More than Enough Evidence for Probable Cause


So it is irrefutable that by May 2017 when the Rosenstein mandate was issued, there was ample probable cause that President Trump’s 2016 campaign had both “links” and “coordination” with the Russian government sufficient for the Deputy Attorney General to believe there had been a violation of 52 U.S.C. § 30121.


And it should be noted that two months before the Special Counsel was appointed, Attorney General Sessions had recused himself from the Russian probe. Sessions had either lied to or misled U.S. Senators during his January 10, 2017 confirmation hearing about not having any contact with Russians during the 2016 presidential campaign


Further, Michael Flynn had been fired by President Trump after it was disclosed he had lied about his contacts with Russian government officials during the transition period.


Those two events alone were sufficient to establish probable cause to believe there had been criminal links and/or coordination between the Russian government and the Trump 2016 campaign.

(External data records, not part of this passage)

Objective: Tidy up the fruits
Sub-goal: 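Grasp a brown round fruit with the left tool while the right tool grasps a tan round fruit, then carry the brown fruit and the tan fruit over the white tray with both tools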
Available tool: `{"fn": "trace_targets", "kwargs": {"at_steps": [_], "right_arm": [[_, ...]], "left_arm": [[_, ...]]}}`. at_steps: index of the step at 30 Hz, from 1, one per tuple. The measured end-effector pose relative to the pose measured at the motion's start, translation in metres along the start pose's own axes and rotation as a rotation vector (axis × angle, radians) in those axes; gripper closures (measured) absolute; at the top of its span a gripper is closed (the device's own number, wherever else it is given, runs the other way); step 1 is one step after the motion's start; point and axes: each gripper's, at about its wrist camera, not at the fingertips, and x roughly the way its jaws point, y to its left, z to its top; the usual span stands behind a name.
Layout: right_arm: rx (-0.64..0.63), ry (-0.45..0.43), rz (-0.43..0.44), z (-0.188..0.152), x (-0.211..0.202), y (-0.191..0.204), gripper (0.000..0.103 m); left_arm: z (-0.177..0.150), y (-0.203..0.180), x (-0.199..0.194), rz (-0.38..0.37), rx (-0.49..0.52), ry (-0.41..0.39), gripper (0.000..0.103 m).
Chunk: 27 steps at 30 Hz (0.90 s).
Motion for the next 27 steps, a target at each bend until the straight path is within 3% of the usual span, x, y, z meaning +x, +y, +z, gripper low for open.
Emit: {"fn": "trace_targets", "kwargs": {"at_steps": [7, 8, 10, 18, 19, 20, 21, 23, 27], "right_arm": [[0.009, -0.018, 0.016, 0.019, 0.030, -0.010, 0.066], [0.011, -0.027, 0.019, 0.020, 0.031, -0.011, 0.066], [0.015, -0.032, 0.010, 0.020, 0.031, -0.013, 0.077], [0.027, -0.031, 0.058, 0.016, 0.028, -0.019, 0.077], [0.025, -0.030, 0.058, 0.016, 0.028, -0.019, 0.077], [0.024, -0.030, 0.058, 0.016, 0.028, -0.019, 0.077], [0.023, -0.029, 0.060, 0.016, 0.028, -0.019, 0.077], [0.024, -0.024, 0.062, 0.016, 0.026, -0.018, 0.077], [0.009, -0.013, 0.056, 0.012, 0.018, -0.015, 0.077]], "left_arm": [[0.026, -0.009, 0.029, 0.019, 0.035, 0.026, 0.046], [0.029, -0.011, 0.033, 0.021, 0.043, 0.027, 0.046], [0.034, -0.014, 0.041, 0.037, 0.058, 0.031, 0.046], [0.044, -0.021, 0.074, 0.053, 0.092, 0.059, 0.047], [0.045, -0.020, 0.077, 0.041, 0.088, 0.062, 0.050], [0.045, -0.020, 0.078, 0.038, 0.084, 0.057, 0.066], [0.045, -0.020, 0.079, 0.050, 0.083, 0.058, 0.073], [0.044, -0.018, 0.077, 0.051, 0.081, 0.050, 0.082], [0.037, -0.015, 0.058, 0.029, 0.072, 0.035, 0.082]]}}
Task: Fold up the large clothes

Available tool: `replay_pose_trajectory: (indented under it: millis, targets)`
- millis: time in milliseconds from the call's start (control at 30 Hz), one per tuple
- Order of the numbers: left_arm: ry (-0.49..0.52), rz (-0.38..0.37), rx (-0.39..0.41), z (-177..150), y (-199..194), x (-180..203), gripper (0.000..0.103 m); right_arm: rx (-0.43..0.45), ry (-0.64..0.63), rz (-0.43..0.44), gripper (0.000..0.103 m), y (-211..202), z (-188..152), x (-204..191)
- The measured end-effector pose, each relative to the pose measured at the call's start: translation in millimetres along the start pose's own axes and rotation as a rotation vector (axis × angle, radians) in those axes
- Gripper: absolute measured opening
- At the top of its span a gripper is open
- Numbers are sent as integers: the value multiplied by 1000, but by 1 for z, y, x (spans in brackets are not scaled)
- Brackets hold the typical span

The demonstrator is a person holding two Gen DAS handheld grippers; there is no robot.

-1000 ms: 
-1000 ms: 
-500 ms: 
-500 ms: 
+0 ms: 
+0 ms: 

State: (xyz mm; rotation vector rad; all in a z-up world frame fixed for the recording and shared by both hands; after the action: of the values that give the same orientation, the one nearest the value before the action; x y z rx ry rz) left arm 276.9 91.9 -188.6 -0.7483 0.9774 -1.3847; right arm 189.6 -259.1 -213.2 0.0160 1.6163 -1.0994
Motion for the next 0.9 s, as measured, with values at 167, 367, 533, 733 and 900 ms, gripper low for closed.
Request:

National Security Threat Mandated Investigation


The Brennan Center for Justice had said the U.S. Justice Department needs only an “articulable factual basis” of a possible national security threat or criminal activity to initiate a full-fledged criminal investigation, such as the one currently being conducted by the Special Counsel.


All the publicly disclosed facts considered, Rosenstein clearly had an “articulable factual basis” to appoint a Special Counsel to investigate possible criminal coordination between the Trump campaign and the Russian government designed to get Trump elected President of the United States.


While Rob Rosenstein may not have had “probable cause” within Alan M. Dershowitz’s definition a Special Counsel, the Deputy Attorney General had more than ample probable cause under the Supreme Court’s definition to appoint Robert Mueller.


Dershowitz has a right to his pro-Trump opinions, but he does not have the right to misinterpret the rule of law to the American public.